What's Going On in the Forum? Bridging the Camps and the Campus
Monday, March 7th, 2016
9:45 AM - 11:15 AM
There is increasing interest in the potential of technologically enhanced learning to create conditions whereby students studying around the world can engage with each other to create and critique knowledge about things that matter. Variously referred to as "collaborative on-line international learning" (COIL, 2015), "globally networked learning" (AIF, 2015), and "connected learning" (UNHCR, 2015), these initiatives share a commitment to putting digital technologies and learning platforms into the service of connecting learners from around the globe in virtual classrooms that let them teach and learn from each other. This commitment is consistent with one of the aims of the Borderless Higher Education for Refugees (BHER) project which states that, "courses are designed with the aim of enabling refugee students to participate in the creation and critique of knowledge, certainly about forced migration, but also about contemporary theories of globalization, nationhood, post-coloniality, environmental sustainability, identity, belonging, and hope, among other things, from within the experience of forced migration"(BHER, 2015).

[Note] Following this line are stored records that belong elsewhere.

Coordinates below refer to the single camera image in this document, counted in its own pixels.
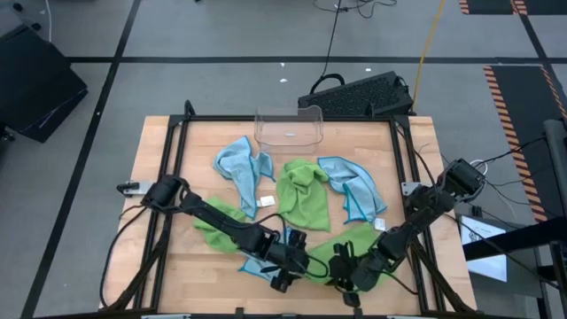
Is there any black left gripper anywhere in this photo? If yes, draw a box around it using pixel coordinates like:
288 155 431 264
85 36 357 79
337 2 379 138
260 229 311 294

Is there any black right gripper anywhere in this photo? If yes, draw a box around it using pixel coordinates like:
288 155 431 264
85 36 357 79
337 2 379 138
328 241 391 309

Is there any light blue microfiber towel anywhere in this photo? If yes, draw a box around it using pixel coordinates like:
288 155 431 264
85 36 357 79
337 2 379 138
237 226 296 284
213 135 276 221
316 155 388 232

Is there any green microfiber towel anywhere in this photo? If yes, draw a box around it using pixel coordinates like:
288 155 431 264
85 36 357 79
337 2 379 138
191 196 247 254
305 222 400 287
276 158 332 233

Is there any clear plastic bin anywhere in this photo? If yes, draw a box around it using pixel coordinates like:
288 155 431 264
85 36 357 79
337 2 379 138
253 105 324 155

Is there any black beam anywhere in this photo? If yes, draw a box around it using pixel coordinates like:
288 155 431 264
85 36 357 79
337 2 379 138
462 216 567 262

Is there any black orange-striped mat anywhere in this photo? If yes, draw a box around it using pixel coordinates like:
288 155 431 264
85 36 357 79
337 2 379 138
482 65 567 222
458 0 567 16

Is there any large black case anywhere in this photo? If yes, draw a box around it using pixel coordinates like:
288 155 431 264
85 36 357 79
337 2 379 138
0 24 89 144

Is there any black metal table frame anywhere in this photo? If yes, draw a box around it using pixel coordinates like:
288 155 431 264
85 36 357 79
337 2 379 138
99 99 478 319

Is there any thick black cable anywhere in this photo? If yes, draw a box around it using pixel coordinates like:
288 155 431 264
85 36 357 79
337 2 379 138
99 204 150 309

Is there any thin black cable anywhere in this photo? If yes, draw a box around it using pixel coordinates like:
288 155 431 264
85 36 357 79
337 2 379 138
308 0 399 95

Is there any grey post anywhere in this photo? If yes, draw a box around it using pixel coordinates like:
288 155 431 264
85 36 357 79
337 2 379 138
543 119 567 231

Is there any yellow cable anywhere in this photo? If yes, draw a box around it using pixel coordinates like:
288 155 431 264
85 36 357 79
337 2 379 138
411 0 447 110

In August, 2015, students from York University in Toronto, Canada and the Dadaab refugee camps in northeast Kenya participated together in a course entitled "Education for a Sustainable Future". This paper will focus on student interaction and student engagement in the "All Class Online Discussion Forum". It asks, "Does participation in post-secondary study, and in globally networked, on-line discussion forums in particular, enable students to feel that they are making a contribution to the creation of new knowledge and understanding about important issues including, but not limited to, forced migration?"